As you all know, I am way into church-state separation. However, I can’t decide where I stand on the case currently before the Supreme Court, Locke v. Davey. (Brief summary: The constitution of Washington state forbids spending of public money on religious education. Joshua Davey receives a university scholarship from the state, but it is rescinded after he declares a theology major. He sues, claiming religious discrimination.)
Personally, I believe the state should not give scholarships to theology students. But I believe this because I think theology is a big steaming pile of crap, and it would therefore be a colossal waste of taxpayer dollars. And so if the state were to take my position on theology scholarships, it would no longer be neutral with respect to religion. I also believe that this neutrality is the most fair position of the state, and this belief overrules my belief about the crapitude of theology.
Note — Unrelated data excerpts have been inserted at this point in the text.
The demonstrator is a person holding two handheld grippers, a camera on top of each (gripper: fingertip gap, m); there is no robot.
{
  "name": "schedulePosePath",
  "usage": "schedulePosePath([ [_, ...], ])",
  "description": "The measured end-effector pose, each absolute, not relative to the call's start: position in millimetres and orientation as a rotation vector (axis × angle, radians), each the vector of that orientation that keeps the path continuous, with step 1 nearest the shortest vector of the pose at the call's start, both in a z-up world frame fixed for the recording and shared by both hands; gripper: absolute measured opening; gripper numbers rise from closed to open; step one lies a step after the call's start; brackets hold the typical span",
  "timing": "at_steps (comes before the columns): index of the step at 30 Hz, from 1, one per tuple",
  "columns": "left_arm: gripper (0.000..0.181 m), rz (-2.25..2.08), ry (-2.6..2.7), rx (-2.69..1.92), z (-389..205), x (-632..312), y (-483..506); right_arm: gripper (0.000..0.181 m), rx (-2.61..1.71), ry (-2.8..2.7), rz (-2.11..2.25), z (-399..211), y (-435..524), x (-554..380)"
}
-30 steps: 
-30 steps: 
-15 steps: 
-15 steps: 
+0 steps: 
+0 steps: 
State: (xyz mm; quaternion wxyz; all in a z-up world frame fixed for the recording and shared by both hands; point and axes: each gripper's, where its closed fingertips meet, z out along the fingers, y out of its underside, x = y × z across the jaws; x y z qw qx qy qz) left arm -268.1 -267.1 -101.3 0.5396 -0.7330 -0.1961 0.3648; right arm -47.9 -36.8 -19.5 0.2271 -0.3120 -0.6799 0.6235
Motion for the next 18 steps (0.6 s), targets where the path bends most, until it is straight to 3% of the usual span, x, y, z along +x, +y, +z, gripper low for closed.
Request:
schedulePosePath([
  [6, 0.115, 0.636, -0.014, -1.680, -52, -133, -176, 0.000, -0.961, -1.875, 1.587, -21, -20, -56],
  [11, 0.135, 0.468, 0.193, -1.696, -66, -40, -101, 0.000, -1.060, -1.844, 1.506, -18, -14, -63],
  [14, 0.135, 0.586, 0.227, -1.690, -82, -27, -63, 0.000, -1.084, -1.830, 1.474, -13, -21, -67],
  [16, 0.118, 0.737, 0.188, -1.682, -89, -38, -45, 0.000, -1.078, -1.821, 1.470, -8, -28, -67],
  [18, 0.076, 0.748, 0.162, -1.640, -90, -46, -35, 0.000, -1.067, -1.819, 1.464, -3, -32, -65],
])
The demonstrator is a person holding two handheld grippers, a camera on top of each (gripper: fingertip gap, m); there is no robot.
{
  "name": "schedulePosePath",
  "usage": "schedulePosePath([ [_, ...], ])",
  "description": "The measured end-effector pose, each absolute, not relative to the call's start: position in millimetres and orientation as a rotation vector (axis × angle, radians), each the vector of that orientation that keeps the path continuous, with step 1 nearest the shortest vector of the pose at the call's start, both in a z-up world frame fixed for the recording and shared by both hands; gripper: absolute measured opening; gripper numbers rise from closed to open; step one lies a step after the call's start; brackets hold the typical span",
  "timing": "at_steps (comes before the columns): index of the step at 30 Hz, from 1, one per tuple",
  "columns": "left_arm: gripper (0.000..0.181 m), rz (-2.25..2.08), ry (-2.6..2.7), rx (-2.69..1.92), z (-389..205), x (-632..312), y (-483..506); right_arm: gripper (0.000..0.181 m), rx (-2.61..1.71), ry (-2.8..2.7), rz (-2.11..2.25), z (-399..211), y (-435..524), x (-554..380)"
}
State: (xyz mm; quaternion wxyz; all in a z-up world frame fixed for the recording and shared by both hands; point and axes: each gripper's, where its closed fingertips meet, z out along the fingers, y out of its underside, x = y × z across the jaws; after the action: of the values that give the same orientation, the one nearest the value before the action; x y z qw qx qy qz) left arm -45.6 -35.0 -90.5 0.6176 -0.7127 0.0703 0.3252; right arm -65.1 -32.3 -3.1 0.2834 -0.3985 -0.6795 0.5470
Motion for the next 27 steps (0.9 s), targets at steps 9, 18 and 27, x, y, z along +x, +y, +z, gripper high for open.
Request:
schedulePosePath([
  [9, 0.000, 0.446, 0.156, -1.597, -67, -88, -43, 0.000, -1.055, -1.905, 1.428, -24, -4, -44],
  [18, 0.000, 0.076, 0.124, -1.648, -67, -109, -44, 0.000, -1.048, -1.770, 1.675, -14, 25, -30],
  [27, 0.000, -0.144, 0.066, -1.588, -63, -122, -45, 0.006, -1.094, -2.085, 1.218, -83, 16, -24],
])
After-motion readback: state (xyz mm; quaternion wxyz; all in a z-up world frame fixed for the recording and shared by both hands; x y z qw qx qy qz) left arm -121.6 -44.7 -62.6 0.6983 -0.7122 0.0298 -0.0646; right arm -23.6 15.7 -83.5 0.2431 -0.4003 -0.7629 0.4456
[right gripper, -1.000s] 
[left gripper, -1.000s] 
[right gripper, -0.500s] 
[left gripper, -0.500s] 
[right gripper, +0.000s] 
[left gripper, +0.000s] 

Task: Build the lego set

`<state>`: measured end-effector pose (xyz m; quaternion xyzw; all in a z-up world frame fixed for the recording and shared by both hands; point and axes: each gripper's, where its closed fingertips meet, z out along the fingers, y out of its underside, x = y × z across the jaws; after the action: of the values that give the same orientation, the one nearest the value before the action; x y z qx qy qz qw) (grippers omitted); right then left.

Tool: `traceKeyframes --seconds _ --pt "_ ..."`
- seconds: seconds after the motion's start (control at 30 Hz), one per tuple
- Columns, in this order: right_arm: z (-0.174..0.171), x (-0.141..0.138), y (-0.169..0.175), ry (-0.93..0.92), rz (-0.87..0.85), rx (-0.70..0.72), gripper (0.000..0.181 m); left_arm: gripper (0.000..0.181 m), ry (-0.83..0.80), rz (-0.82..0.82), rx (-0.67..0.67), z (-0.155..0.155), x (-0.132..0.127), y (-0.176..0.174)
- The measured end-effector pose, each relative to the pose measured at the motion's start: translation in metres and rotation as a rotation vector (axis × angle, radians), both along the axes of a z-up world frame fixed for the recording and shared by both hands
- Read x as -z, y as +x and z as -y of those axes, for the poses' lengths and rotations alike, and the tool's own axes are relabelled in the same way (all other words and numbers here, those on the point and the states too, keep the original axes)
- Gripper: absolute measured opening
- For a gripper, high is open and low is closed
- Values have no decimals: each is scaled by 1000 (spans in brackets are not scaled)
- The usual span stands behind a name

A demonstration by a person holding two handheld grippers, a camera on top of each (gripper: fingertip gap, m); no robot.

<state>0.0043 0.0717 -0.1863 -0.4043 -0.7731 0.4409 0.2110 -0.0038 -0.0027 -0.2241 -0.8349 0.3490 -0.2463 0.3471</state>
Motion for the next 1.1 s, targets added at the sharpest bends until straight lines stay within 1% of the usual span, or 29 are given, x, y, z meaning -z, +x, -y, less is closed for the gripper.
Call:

I’m driven to the conclusion that the state should grant scholarships based on merit and need and regardless of the subject matter, whether it is physics or theology or underwater basket-weaving (as long as the course of study is at an accredited institution).
Well, what about vouchers then? Is it the same principle? I suppose it is: as long as a school is providing a decent education, the state should be blind to whether it’s a religious institution. (However, I would consider the fact of evolution part of a decent education. This is not in the same category as my opinion on theology; evolution is one of the best-confirmed theories in science.) I’m forced to conclude, as well, that voucher programs don’t violate church-state separation, however uncomfortable I may be with my taxes funding religion classes. (Vouchers may be constitutional, but I still think they’re awful policy for other reasons, like, oh, scalability.)
Ok, what about religious charities? (Usually called “faith-based”, but that term’s a bit cumbersome.) Apply the same principle: the state should give money to whoever wants to feed soup to the homeless, blind to the religious affiliation or lack thereof. Each successive application of this principle is ratcheting up my discomfort level. Now we want to give government funds to guys who are going to tell the poor and destitute to accept Jesus and everything will be ok? And you know he’s just going to bring them into the demon dimension as slave labor. No, wait, that was a Buffy episode.
So I approve of this one guy getting his theology scholarship and suddenly I’m giving Bush the go-ahead to funnel federal money to Franklin Graham’s proselytizing. (Not that he needed my, or anyone else’s, go-ahead – can it be a slippery-slope argument if we’re already at the bottom of the slope?) Did I go wrong somewhere?
Well, maybe the state does have a right to decide what is a useful expenditure of its money, and that, say, a theology scholarship isn’t in the public interest, or a religious school can’t be more efficient than a public school due to the expenses of religion classes and incense and stained-glass windows. No, that’s obviously bad, because when Roy Moore is elected governor of Alabama he’ll decide not to grant scholarships to biology students, because evolution is a big steaming pile of crap, and it would be a colossal waste of taxpayer dollars to fund the teaching of it. Or is that so bad? Maybe the state should have this discretion, and if the people elect ignorant morons who use it in stupid ways it’s their own damn fault. Given the frequency with which ignorant morons are elected, this is not such a comforting thought.
I’ve successfully tied my brain into knots with this issue. Any insights are welcome.